#### Your objective:
With the pictures set aside, write out all of the data exactly as it stands.

++++ Study material

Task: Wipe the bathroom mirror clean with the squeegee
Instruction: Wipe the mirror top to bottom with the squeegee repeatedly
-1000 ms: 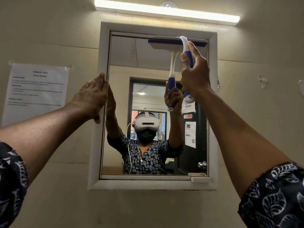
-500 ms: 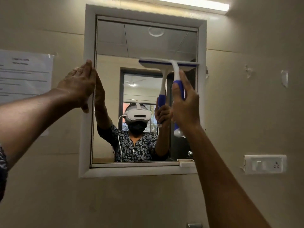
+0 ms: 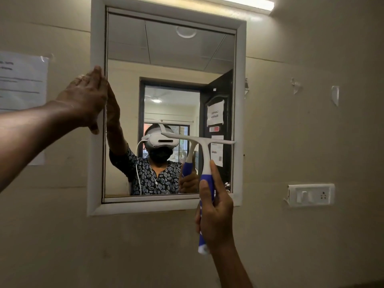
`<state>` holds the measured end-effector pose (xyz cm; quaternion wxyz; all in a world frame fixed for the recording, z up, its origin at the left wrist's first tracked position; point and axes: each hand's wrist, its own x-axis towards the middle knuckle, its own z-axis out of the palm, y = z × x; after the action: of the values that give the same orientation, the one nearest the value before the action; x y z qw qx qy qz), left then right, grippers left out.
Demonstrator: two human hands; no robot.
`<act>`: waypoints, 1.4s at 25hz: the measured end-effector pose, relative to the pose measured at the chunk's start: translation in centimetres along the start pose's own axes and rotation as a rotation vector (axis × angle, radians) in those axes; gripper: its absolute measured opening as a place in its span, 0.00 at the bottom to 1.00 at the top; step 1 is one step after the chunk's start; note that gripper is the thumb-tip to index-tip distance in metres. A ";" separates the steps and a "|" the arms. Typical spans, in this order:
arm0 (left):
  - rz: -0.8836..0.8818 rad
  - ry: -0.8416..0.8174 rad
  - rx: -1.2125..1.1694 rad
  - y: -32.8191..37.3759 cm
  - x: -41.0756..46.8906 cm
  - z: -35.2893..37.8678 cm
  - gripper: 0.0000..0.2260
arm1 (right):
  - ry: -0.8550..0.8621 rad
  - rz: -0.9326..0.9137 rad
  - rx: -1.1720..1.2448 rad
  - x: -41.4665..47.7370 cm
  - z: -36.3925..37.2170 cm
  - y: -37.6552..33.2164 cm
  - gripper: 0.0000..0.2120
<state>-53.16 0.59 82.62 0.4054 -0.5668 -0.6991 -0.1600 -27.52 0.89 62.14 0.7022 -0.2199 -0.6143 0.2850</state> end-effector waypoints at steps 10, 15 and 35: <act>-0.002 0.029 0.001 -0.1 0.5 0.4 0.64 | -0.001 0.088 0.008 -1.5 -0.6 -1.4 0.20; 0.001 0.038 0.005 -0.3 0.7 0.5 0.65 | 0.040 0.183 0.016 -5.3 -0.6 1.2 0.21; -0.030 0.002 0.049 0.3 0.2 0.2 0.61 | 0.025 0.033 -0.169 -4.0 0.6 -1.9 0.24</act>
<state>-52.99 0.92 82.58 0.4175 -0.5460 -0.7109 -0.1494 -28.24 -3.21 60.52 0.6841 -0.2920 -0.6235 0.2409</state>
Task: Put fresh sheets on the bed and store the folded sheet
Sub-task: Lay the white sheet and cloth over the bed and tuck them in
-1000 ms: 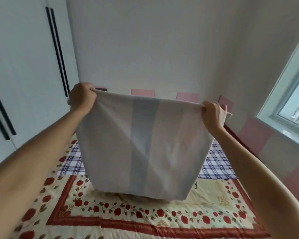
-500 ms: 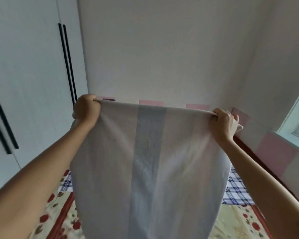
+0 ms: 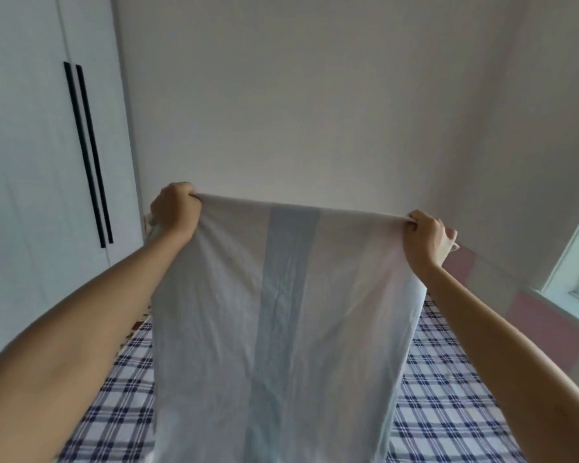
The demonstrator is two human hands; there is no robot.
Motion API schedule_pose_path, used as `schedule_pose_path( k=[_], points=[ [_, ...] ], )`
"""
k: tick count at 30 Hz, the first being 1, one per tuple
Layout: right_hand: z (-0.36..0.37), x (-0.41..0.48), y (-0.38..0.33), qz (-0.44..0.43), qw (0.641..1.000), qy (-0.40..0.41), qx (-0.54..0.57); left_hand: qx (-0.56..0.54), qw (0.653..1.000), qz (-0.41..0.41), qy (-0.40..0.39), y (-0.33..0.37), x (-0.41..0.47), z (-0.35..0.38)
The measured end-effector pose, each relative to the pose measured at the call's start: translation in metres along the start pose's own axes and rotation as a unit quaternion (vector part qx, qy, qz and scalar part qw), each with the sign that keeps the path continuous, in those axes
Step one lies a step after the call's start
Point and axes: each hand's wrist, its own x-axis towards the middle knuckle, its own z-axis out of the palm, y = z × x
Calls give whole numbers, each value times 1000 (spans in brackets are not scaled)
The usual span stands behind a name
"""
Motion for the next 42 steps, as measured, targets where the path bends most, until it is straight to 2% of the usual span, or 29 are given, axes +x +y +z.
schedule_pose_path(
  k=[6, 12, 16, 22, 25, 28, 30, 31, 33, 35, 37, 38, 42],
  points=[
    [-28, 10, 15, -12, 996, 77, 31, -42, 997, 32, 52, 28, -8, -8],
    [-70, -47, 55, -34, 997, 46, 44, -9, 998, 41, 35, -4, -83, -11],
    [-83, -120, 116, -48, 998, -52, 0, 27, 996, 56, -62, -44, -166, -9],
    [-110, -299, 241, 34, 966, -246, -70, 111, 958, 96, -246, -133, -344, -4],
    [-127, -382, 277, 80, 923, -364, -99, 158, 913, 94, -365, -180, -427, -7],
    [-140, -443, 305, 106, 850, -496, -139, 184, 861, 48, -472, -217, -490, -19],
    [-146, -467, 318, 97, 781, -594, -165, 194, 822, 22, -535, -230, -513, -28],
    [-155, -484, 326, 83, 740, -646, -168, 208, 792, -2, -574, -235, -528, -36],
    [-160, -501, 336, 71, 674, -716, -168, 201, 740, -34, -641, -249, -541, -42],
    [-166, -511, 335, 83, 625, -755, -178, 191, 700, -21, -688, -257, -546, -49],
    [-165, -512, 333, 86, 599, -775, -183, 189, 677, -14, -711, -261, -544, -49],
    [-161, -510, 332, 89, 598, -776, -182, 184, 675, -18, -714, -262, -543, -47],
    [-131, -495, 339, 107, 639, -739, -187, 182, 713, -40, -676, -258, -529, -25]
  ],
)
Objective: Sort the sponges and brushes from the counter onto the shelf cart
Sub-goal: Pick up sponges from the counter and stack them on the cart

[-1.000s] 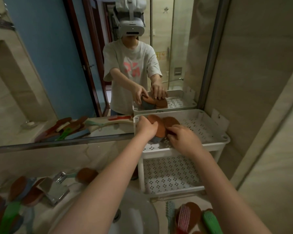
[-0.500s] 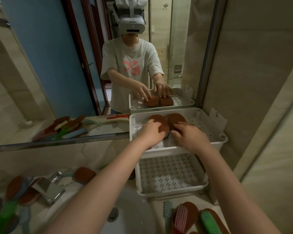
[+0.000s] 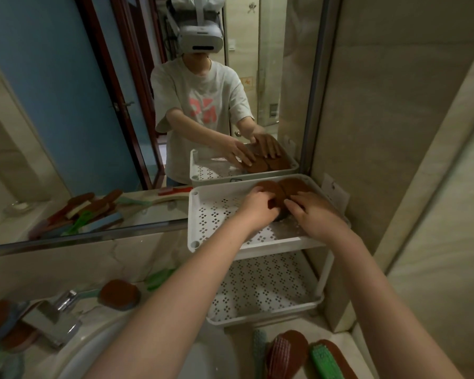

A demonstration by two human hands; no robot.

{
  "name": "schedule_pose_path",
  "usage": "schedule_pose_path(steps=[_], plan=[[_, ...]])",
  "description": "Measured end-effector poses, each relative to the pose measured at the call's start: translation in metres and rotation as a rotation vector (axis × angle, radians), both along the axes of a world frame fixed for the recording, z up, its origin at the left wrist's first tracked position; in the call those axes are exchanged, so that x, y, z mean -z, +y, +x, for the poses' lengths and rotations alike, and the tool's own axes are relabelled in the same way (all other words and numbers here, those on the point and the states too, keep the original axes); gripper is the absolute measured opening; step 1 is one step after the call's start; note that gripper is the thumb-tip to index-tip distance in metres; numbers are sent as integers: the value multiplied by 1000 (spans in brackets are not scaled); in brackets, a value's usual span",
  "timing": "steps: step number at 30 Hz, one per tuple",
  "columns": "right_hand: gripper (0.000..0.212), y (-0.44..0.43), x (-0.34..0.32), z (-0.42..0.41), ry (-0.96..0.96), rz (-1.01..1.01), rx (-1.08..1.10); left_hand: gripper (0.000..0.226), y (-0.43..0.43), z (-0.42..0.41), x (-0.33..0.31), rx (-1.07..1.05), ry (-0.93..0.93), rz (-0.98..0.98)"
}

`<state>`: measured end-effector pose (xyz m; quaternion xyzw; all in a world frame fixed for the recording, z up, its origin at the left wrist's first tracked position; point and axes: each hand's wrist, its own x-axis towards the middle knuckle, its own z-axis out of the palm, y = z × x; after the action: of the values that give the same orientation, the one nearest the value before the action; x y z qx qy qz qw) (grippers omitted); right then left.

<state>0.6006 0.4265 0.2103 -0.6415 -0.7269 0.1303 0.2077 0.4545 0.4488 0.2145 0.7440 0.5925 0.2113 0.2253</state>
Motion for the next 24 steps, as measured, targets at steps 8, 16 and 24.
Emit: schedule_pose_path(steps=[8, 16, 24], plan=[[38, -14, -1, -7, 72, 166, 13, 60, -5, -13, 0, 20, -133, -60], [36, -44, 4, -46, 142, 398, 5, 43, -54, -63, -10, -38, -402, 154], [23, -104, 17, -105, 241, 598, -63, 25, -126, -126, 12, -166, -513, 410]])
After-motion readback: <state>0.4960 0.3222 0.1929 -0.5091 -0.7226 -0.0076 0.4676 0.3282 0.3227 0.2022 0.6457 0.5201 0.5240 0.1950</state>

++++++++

#### Task response:
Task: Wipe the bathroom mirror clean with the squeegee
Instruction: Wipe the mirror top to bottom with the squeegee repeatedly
-1000 ms: 
-500 ms: 
+0 ms: 
`<state>` holds the measured end-effector pose (xyz cm; quaternion wxyz; all in a world frame fixed for the recording, z up, its origin at the left wrist's first tracked position; point and axes: each hand's wrist, its own x-axis towards the middle knuckle, its own z-axis out of the palm, y = z × x; after the action: of the values that give the same orientation, the one nearest the value before the action; x y z qw qx qy qz), left then right, grippers left out.
Demonstrator: two human hands; no robot.
`<act>`: waypoints, 1.4s at 25hz: the measured end-effector pose, relative to the pose measured at the chunk's start: translation in centimetres along the start pose's own axes and rotation as a rotation vector (axis × angle, radians) in those axes; gripper: its absolute measured opening as a place in its span, 0.00 at the bottom to 1.00 at the top; step 1 is one step after the chunk's start; note that gripper is the thumb-tip to index-tip distance in metres. A ";" separates the steps and a "|" the arms. Typical spans, in this order:
arm0 (left):
  - rz: -0.8836..0.8818 rad
  - ry: -0.8416..0.8174 rad
  - rx: -1.2125..1.1694 rad
  - y: -32.8191..37.3759 cm
  - x: -41.0756..46.8906 cm
  - z: -35.2893..37.8678 cm
  - gripper: 0.0000..0.2260
arm1 (right):
  - ry: -0.8550..0.8621 rad
  - rz: -0.9326..0.9137 rad
  - rx: -1.1720..1.2448 rad
  - x: -41.4665..47.7370 cm
  - z: -36.3925..37.2170 cm
  - y: -37.6552..33.2164 cm
  - gripper: 0.0000..0.2120
<state>-53.16 0.59 82.62 0.4054 -0.5668 -0.6991 -0.1600 -27.52 0.89 62.14 0.7022 -0.2199 -0.6143 0.2850</state> end-effector waypoints at steps 10, 15 and 35: <act>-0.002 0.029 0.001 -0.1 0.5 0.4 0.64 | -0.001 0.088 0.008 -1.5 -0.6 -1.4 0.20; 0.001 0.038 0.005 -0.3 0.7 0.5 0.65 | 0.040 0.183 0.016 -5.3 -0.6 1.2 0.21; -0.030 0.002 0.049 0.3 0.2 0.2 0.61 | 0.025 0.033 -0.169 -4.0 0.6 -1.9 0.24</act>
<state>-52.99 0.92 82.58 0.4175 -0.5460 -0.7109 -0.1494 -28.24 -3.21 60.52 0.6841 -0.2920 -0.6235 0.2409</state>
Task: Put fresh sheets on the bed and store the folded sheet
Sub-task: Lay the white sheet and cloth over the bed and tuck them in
-1000 ms: 
-500 ms: 
+0 ms: 
The demonstrator is two human hands; there is no robot.
Motion API schedule_pose_path, used as `schedule_pose_path( k=[_], points=[ [_, ...] ], )`
"""
k: tick count at 30 Hz, the first being 1, one per tuple
Layout: right_hand: z (-0.36..0.37), x (-0.41..0.48), y (-0.38..0.33), qz (-0.44..0.43), qw (0.641..1.000), qy (-0.40..0.41), qx (-0.54..0.57); left_hand: qx (-0.56..0.54), qw (0.653..1.000), qz (-0.41..0.41), qy (-0.40..0.39), y (-0.33..0.37), x (-0.41..0.47), z (-0.35..0.38)
The measured end-effector pose, each relative to the pose measured at the call's start: translation in metres along the start pose's own axes and rotation as a unit quaternion (vector part qx, qy, qz and scalar part qw), each with the sign that keeps the path continuous, in those axes
Step one lies a step after the call's start
Point and axes: each hand's wrist, its own x-axis towards the middle knuckle, its own z-axis out of the palm, y = z × x
Calls give whole numbers, each value times 1000 (spans in brackets are not scaled)
The usual span stands behind a name
"""
Motion for the next 42 steps, as measured, targets where the path bends most, until it is straight to 2% of the usual span, or 29 are given, axes +x +y +z.
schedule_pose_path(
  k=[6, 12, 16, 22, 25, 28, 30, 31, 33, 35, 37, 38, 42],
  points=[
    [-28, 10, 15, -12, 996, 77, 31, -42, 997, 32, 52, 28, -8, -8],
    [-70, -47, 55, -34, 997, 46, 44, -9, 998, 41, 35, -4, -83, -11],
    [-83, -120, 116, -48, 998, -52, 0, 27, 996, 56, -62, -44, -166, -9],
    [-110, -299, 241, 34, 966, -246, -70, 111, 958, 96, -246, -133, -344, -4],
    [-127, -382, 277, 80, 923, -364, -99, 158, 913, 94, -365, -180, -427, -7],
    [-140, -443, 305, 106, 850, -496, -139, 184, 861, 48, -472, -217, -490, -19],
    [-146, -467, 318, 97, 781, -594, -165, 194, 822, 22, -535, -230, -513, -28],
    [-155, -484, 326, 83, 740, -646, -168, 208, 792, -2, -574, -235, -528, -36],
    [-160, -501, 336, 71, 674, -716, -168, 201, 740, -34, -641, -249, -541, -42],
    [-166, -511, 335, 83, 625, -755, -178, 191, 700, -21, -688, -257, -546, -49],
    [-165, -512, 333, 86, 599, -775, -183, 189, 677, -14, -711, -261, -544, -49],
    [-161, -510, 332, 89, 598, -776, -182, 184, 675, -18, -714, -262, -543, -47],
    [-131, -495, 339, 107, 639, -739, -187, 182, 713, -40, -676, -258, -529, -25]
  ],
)
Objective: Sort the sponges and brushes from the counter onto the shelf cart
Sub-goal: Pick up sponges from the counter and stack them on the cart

[-1.000s] 
[-0.500s] 
[+0.000s] 

A demonstration by two human hands; no robot.

{
  "name": "schedule_pose_path",
  "usage": "schedule_pose_path(steps=[_], plan=[[_, ...]])",
  "description": "Measured end-effector poses, each relative to the pose measured at the call's start: translation in metres and rotation as a rotation vector (axis × angle, radians), both along the axes of a world frame fixed for the recording, z up, its origin at the left wrist's first tracked position; in the call those axes are exchanged, so that x, y, z mean -z, +y, +x, for the poses' lengths and rotations alike, and the tool's own axes are relabelled in the same way (all other words and numbers here, those on the point and the states too, keep the original axes); gripper is the absolute measured opening; step 1 is one step after the call's start; note that gripper is the thumb-tip to index-tip distance in metres; numbers are sent as integers: the value multiplied by 1000 (spans in brackets are not scaled); in brackets, a value's usual span",
  "timing": "steps: step number at 30 Hz, one per tuple",
  "columns": "right_hand: gripper (0.000..0.212), y (-0.44..0.43), x (-0.34..0.32), z (-0.42..0.41), ry (-0.96..0.96), rz (-1.01..1.01), rx (-1.08..1.10); left_hand: gripper (0.000..0.226), y (-0.43..0.43), z (-0.42..0.41), x (-0.33..0.31), rx (-1.07..1.05), ry (-0.93..0.93), rz (-0.98..0.98)"
}

`<state>`: measured end-effector pose (xyz m; quaternion xyzw; all in a world frame fixed for the recording, z up, its origin at the left wrist's first tracked position; point and axes: each hand's wrist, its own x-axis towards the middle knuckle, its own z-axis out of the palm, y = z × x; after the action: of the values that give the same orientation, the one nearest the value before the action; x y z qx qy qz qw) (grippers omitted); right then left.

<state>0.6006 0.4265 0.2103 -0.6415 -0.7269 0.1303 0.2077 0.4545 0.4488 0.2145 0.7440 0.5925 0.2113 0.2253</state>
Motion for the next 24 steps, as measured, targets at steps 8, 16 and 24.
Emit: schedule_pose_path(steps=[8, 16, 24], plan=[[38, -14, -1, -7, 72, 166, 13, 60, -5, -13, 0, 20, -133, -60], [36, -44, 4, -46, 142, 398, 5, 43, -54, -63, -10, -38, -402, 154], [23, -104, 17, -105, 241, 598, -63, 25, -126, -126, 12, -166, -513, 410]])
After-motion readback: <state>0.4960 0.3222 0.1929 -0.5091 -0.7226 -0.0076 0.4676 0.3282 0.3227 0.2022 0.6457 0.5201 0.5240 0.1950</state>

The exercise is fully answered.